Bankacılık düzenleme ve denetleme kurumu BDDK ve IMF’nin 2016 verilerinden derlenilen bilgilere göre, kredilerin takibe dönüşüm oranında yunanistan yüzde 37 ile ilk sırada bulunuyor. Buna göre her 3 yunan vatnadaşından biri kredi borcunu ödemede sıkıntı yaşıyor.

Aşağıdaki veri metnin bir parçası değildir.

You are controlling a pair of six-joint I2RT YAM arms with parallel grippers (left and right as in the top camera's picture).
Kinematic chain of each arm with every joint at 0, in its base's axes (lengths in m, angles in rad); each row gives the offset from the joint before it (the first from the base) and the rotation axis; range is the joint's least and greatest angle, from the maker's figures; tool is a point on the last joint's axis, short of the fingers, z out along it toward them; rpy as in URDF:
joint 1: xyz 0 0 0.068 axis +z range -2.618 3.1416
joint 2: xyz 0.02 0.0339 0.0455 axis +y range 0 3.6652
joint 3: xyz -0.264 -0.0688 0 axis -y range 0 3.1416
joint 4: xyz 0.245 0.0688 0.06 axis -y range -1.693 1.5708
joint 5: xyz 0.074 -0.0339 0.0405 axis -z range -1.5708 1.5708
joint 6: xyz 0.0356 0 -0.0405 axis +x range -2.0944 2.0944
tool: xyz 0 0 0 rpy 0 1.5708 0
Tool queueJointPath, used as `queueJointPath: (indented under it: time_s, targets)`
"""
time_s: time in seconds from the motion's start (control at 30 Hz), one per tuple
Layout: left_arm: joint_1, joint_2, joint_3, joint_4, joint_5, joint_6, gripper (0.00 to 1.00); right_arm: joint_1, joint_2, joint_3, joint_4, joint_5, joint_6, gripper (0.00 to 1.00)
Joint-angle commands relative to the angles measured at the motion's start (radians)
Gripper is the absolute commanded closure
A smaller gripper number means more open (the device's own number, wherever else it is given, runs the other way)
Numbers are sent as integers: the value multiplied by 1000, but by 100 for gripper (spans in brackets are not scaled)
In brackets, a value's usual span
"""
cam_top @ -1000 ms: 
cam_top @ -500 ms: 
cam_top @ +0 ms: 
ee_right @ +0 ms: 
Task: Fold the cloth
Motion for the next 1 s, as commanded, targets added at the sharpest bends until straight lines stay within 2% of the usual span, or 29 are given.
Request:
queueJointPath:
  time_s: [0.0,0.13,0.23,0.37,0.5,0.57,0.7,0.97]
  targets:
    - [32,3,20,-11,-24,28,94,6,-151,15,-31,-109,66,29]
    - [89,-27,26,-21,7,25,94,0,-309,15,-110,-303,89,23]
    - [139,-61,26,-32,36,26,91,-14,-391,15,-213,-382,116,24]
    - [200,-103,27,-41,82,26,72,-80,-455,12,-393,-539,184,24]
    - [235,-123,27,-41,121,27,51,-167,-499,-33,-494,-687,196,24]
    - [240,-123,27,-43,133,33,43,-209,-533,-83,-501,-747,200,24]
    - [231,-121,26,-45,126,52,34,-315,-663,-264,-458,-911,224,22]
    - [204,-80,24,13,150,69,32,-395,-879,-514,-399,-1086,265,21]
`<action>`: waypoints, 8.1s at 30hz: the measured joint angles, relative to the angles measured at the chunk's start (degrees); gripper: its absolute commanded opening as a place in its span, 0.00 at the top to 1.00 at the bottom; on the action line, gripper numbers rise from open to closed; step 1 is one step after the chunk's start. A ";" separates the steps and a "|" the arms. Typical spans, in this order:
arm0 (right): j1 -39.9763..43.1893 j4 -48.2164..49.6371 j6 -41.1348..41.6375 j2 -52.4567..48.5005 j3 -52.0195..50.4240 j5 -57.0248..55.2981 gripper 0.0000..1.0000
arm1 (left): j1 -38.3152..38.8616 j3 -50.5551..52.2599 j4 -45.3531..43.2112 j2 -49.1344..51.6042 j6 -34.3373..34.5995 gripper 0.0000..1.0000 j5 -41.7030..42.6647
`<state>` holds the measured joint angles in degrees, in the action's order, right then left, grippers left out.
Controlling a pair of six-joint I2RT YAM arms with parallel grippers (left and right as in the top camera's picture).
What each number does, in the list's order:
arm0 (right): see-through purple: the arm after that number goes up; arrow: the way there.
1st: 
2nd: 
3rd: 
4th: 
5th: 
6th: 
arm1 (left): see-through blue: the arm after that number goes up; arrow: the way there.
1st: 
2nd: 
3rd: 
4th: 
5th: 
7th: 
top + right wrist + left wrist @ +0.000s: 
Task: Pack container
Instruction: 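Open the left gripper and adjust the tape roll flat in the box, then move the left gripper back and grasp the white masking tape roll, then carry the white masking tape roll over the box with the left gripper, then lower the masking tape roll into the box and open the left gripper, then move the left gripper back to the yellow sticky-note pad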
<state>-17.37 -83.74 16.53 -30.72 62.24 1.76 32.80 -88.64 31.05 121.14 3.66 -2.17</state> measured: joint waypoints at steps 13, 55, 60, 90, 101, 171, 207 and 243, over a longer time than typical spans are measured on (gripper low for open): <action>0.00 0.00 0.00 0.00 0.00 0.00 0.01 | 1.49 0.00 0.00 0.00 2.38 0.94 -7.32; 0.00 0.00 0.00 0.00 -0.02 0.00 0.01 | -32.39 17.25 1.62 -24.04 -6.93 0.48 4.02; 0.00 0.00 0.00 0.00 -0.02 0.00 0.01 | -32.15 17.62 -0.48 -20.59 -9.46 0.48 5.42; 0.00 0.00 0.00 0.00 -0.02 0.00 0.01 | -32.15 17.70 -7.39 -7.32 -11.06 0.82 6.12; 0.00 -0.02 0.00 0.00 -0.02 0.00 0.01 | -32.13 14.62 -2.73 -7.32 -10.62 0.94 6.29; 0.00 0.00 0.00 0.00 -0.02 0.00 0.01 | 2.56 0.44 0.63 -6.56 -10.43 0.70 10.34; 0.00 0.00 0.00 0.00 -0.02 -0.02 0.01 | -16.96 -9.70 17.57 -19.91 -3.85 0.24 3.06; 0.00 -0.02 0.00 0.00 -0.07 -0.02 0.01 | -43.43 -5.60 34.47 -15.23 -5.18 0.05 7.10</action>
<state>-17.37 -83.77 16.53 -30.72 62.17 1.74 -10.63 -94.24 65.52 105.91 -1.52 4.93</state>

Batık kredi sıralamasında ikinci sırada rusya ile yaşadığı gerginliğin ardından ekonomisi daralan ukrayna bulunuyor. Buna göre ukrayna’nın 2015 yılında yüzde 19 seviyesinde bulunan batık kredi oranı, 2016 yılında yüzde 30,4 düzeyinde seviyesine tırmanmış durumda.
Ukrayna’yı yüzde 12,2 ile portekiz, yüzde 11,3 ile romanya, yüzde 10 ile macaristan izlerken takipteki kredilerin toplam krediler içindeki payı rusya’da yüzde 9,2 hindistan’da yüzde 7,6 ispanya’da yüzde 6,1 çek cumhuriyeti’nde ise yüzde 5,2 olarak hesaplanıyor.
Söz konusu oran polonya’da yüzde 4,4 fransa’da yüzde 3,9 brezilya’da yüzde 3,8 olarak kayıtlara geçiyor.
Türkiye ise gerek küresel ekonomi gerekse yurt içinde yaşadığı olumsuz gelişmelere rağmen kredilerin takibe dönüşüm oranında yüzde 3,3 ile birçok ülkeden daha iyi durumda bulunuyor. Türkiye’nin 2002 yılında takipteki kredilerinin toplam kredi içindeki payı yüzde 17,6 idi. Türkiye’yi yüzde 3,2 ile güney afrika, yüzde 3 ile endonezya ve kolombiya takip ediyor.
Kredilerine en sadık ülke ingiltere
Öte yandan AB’den ayrılma kararı brexit alan ingiltere, kredilerin takibe dönüşüm oranında yüzde 1,4 ile en iyi performansı sergiliyor. İngiltere’de söz konusu oran geçen yıl yüzde 2,7 seviyesinde bulunuyordu.
Dünyanın en büyük ekonomisi ABD’de ile japonya’da takipteki kredilerin toplam krediler içindeki payı yüzde 1,5 seviyesinde gerçekleşirken, yüksek tasarruf oranları ile dikkati çeken çin’de bu oran yüzde 1,7 düzeyinde seyrediyor.
Ekonominin genel durumu açısından öncü gösterge niteliği taşıyan takipteki krediler, ekonomide bireylerin ve kurumların ödeme kabiliyetini, bankalar da da aktif kalitesini ve risk düzeyini gösteriyor. oranın sağlıklı bir şekilde tahmin edilebilmesi ekonomik birimlerin politikalarını, bankaların da bilançolarını etkin bir şekilde yönetmelerine imkan tanıyor.